Venkayya's Coconut Harvest

Venkayya keeps track of the coconut harvest in his farm. He calculates the average harvest per tree as 25.6. His son verifies the results and finds that one tree's harvest count is incorrectly noted as 3 more than the actual number. Can you find the correct average if the number of trees is 15?

Average harvest per tree = \(\frac{\text{Total number of coconuts harvested}}{\text{Number of trees}}\). Let the initial total be \(z\). Then \(\frac{z}{15}=25.6\) → \(z=384\). The true total = \(384-3=381\). Correct average = \(\frac{381}{15}=25.4\).

Mean and Median with Frequencies

A teacher asked how many family members each student has, and the data is shown in the table below. What is the average family size of this class?

Some of you may have thought, "Easy! It will be \(\frac{3+4+5+6+7+8+9+10}{8}=\frac{52}{8}=6.5\)." Remember that finding the average involves adding all the values in the data. The number 3 occurs three times; the number 4 occurs eleven times; and so on. Do these reflect in your calculation?

Accounting for the frequencies of each value, the average will be: \[\frac{(3\times 3)+(4\times 11)+(5\times 9)+(6\times 7)+(7\times 3)+(8\times 2)+(9\times 1)+(10\times 1)}{3+11+9+7+3+2+1+1}=\frac{9+44+45+42+21+16+9+10}{37}=\frac{196}{37}\approx 5.30.\]

Oh! That is close to \(5.22\) (a rounded version of the NCERT calculation). The average family size of this class is approximately 5.3.

What is the Median Family Size?

We know there are 36 values in the data. The median would be the average of the 18th and 19th values when the data is arranged in order.

Do we need to write all the 36 numbers in order to find this? No — we can use the frequency table. Successively add the frequencies starting from the smallest value until we reach 18 and 19. Adding the frequencies of 3 and 4, we get \(3+11=14\). Adding the frequencies of 3, 4 and 5, we get \(14+9=23\). Therefore, both the 18th and 19th values are 5, so the median is 5.

Spreadsheets — Sudhakar's Mid-Term Marks

Sudhakar has collected the mid-term exam marks obtained by his Grade 8 students in the following table (subjects: Odia, Telugu, English, Maths, Social Science, Science). He now wants to calculate the total marks scored by each student and the class average per subject.

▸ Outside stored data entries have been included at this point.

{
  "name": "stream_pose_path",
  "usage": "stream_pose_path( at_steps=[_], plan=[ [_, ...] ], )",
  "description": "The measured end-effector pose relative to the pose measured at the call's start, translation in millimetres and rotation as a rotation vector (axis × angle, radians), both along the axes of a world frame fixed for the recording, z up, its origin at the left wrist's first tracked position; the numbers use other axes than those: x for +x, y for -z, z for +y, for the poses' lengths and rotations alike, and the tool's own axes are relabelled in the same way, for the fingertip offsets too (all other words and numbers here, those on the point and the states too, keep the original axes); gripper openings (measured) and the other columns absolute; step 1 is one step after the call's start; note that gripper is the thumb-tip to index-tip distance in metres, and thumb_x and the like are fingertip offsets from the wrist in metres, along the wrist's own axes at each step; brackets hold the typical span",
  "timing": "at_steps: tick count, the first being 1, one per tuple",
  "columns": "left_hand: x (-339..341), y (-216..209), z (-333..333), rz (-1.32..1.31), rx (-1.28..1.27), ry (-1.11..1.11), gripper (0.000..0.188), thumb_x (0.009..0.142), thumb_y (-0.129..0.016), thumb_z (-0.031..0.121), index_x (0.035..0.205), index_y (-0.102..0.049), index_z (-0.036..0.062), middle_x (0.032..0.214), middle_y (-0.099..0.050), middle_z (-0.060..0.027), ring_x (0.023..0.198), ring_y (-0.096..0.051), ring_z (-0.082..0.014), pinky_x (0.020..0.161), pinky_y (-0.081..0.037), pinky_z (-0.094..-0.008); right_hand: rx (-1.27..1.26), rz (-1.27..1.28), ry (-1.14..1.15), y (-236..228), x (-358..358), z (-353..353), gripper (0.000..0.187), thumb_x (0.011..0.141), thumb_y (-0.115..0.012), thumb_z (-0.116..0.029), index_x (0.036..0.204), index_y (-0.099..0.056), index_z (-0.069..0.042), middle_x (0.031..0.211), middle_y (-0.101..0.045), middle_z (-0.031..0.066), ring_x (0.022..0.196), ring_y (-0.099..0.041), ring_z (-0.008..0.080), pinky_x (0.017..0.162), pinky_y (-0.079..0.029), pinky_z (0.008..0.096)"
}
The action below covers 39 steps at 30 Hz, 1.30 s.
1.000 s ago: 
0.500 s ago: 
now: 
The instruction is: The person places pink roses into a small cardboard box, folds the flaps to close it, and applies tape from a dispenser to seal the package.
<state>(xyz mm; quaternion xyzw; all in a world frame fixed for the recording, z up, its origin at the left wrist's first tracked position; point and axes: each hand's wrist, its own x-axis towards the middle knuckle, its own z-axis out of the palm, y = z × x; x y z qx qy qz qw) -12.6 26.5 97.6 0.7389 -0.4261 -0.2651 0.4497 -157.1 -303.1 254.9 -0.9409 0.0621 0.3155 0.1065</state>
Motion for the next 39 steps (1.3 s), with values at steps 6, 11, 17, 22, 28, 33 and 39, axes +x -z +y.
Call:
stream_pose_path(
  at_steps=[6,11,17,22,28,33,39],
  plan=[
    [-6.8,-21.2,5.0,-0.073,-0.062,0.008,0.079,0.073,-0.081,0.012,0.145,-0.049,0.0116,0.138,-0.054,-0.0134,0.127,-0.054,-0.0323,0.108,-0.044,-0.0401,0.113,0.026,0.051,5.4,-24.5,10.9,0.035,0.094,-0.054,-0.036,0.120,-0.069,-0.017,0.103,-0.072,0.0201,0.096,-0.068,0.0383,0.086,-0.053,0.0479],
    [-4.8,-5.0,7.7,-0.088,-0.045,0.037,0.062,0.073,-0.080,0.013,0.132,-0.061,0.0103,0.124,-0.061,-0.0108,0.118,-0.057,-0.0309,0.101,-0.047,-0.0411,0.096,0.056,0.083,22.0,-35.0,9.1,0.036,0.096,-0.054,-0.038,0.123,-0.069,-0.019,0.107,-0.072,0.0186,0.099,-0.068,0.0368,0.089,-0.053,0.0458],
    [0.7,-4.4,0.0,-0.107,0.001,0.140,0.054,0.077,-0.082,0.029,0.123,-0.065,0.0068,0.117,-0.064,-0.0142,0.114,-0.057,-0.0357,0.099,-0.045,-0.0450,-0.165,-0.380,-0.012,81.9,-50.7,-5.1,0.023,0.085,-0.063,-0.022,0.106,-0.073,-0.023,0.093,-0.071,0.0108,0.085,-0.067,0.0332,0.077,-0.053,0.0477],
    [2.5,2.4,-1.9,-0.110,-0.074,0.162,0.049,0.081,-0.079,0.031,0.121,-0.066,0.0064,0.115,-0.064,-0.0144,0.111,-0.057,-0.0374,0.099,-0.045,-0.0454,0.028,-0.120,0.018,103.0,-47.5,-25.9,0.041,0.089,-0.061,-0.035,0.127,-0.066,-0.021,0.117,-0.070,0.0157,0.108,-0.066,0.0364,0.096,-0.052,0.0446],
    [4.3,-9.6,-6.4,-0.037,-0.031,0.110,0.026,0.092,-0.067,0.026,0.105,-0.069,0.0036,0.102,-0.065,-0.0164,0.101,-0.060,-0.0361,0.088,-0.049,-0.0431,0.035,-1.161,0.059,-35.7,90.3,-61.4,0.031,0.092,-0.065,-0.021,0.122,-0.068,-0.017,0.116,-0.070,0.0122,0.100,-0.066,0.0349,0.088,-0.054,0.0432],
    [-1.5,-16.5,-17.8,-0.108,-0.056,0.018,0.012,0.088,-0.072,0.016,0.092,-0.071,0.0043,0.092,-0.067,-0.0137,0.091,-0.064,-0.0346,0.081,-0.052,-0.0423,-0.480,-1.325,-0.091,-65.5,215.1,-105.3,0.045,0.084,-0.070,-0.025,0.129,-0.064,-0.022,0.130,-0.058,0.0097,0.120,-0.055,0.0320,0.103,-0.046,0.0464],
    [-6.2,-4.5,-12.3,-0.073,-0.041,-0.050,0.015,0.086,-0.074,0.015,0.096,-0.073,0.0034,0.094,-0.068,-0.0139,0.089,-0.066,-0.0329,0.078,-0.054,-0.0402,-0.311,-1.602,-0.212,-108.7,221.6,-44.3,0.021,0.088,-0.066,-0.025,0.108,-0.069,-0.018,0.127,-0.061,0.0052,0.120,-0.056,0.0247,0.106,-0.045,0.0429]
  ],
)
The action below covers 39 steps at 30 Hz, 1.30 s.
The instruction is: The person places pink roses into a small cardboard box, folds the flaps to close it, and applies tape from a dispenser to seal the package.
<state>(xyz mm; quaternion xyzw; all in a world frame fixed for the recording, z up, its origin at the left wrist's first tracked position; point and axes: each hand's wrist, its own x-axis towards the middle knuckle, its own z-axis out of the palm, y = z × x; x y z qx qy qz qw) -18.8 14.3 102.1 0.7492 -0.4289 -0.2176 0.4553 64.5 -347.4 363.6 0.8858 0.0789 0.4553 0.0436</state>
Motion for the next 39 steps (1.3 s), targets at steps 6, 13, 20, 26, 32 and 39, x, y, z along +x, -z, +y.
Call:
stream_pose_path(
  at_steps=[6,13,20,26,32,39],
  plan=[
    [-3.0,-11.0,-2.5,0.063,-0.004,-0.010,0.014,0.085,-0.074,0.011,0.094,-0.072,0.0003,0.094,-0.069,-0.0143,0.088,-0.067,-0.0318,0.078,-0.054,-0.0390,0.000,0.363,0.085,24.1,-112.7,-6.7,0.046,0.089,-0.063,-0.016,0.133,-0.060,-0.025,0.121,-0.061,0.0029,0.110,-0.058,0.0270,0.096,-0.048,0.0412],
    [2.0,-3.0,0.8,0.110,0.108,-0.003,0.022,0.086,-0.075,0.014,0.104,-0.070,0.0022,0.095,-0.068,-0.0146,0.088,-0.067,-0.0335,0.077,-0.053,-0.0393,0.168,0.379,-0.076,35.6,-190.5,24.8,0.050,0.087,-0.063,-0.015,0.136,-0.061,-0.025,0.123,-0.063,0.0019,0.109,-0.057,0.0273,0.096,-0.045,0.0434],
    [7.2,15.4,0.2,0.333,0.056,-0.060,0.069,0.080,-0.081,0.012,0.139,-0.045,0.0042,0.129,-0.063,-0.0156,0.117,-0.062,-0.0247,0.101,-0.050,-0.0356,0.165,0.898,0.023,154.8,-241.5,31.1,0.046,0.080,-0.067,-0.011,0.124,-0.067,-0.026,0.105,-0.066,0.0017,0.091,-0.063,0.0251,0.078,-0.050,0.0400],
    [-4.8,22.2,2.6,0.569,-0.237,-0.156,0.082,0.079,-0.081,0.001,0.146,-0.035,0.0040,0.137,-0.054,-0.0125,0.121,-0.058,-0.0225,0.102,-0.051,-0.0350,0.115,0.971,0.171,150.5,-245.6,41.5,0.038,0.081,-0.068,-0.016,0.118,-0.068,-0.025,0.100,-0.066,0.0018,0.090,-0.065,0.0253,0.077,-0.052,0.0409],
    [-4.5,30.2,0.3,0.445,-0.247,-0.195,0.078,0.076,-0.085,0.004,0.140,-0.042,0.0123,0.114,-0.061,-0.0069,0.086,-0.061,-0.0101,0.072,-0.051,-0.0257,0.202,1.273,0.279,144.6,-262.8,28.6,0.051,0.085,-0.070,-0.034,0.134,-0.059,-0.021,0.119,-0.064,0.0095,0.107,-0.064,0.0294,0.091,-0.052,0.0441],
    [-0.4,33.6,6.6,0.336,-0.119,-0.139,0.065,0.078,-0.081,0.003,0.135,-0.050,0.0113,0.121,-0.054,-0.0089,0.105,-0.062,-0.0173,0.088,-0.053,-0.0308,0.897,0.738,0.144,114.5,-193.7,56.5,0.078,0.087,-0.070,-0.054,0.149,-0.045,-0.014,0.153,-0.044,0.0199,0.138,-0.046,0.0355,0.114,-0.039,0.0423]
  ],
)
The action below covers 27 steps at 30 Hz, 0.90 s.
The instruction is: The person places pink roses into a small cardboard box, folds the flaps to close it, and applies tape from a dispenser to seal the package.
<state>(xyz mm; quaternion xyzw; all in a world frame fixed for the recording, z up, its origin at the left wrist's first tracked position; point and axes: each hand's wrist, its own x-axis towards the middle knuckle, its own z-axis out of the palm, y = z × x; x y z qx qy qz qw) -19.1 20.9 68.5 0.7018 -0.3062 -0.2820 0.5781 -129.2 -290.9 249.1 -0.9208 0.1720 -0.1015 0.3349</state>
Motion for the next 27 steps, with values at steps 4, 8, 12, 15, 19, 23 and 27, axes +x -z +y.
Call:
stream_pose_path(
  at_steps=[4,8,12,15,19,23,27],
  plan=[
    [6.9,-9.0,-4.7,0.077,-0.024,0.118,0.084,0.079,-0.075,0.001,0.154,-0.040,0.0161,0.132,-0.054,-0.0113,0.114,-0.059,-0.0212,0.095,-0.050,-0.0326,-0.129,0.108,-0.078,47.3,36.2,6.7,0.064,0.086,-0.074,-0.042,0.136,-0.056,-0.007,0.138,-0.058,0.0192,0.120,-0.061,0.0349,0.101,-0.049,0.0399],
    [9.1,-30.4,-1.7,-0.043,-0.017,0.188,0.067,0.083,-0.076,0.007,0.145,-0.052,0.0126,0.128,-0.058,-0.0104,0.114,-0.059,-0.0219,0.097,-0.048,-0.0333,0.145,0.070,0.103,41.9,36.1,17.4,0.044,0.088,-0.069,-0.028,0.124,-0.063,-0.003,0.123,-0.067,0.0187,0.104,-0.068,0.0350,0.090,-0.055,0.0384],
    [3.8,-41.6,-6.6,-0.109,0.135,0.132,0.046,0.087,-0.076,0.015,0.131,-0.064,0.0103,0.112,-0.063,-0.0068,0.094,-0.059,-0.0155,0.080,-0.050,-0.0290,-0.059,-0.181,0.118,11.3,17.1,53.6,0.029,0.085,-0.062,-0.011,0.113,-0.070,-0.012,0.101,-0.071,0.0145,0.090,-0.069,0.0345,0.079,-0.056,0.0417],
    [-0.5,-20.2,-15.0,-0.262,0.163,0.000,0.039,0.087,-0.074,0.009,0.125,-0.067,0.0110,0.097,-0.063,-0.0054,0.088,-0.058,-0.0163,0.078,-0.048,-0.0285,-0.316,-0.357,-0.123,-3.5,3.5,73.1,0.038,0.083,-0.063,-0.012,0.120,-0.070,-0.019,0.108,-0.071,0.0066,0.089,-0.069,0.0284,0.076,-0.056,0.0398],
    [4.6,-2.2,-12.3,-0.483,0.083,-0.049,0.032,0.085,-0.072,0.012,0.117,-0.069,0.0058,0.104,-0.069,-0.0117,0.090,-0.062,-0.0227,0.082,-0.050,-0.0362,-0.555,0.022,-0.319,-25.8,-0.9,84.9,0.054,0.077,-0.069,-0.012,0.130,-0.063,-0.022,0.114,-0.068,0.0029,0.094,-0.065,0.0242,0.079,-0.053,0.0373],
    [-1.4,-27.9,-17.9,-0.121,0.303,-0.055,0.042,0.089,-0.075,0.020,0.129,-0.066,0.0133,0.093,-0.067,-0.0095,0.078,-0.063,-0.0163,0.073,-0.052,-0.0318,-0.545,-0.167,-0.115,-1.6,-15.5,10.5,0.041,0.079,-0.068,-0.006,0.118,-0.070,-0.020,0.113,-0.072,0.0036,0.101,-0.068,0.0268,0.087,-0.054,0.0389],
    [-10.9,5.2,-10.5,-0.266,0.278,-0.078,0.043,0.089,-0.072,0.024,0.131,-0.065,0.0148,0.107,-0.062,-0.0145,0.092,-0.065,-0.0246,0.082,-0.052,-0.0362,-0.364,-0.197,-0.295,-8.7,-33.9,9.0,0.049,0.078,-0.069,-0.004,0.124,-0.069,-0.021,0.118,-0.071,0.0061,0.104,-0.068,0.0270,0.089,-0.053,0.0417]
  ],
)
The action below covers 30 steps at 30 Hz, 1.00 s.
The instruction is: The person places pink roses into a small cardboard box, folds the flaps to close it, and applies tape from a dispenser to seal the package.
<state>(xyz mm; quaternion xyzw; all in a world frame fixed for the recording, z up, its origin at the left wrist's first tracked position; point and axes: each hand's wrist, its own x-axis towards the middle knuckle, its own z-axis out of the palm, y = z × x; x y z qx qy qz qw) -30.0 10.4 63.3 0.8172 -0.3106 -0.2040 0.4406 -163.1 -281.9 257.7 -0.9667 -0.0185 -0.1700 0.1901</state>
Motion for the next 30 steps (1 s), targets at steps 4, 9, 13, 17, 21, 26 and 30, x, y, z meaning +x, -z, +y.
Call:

Is there any way to further quicken this process? Spreadsheets^? — a digital grid of rows and columns made of cells^? — allow us to type in numbers and apply formulas that compute sums and averages automatically.

Cells are named and referred to by the column headers (A, B, C, ...) and row headers (1, 2, 3, ...). For instance, Farooq's score in Mathematics is in cell E5.

We can describe a row of cells by an expression of the form Start:End, indicating the first and last cell in the row. For instance, Nagesh's marks are described by the expression B3:G3; while Gowri's marks in Odia, Telugu and English are described by the expression B7:D7. We can also use similar expressions to describe columns. For instance D2:D6 describes the marks in English for the first five students.

We can also write a formula to compute the sum of a row or column. For instance =SUM(B3:G3) calculates the total marks for Nagesh across all subjects, while =AVERAGE(B7:D7) calculates Gowri's average marks across Odia, Telugu and English.

Find out if the class average marks in Odia is greater than the class average marks in Telugu. Show the average marks in other subjects after the last row by typing the appropriate formula. Get the total scores of each student by typing the appropriate formula.